■ PROBLEM TO WORK ON:
Return the lines below in which the string "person" occurs.

::::::

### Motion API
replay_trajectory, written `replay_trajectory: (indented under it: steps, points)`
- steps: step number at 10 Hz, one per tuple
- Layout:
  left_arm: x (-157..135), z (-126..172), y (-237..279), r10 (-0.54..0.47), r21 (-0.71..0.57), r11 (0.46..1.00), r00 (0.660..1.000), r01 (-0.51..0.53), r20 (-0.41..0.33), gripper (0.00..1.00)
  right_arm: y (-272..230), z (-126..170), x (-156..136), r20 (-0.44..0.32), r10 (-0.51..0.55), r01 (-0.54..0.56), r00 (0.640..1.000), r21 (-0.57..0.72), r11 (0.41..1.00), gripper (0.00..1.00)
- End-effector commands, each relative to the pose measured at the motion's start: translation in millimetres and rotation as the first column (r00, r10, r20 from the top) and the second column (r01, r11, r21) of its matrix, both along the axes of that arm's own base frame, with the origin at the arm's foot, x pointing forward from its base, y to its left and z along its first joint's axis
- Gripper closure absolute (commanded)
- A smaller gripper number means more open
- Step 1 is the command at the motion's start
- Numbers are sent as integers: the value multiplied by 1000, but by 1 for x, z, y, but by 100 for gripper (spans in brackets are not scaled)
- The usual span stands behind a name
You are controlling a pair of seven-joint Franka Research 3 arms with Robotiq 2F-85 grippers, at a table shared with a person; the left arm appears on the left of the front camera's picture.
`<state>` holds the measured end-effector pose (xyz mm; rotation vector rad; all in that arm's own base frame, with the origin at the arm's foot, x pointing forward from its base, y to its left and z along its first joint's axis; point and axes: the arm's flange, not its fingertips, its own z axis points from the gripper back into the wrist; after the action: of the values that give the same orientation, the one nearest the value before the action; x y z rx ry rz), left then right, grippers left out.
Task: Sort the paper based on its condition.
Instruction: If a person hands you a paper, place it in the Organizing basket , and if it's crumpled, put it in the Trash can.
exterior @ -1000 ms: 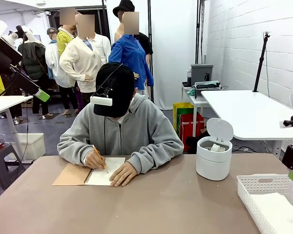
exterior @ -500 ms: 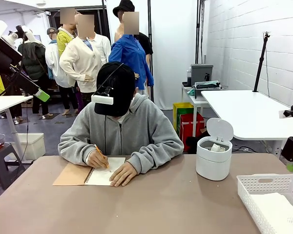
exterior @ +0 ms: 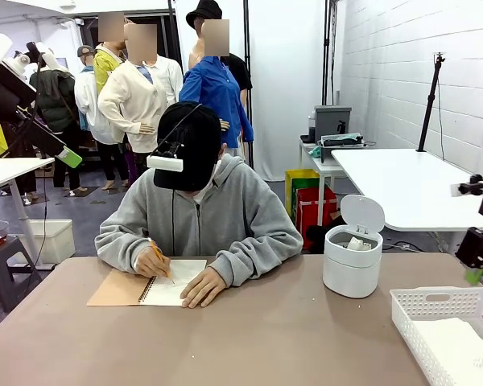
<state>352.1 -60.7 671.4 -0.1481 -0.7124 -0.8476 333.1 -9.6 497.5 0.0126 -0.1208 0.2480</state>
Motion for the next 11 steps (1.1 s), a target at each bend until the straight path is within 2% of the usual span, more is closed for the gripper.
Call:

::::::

■ SOLUTION TO THE PROBLEM:
You are controlling a pair of seven-joint Franka Research 3 arms with Robotiq 2F-85 grippers, at a table shared with a person; the left arm appears on the left of the front camera's picture.
Instruction: If a person hands you a paper, place it in the Organizing basket , and if it's crumpled, put it in the Trash can.

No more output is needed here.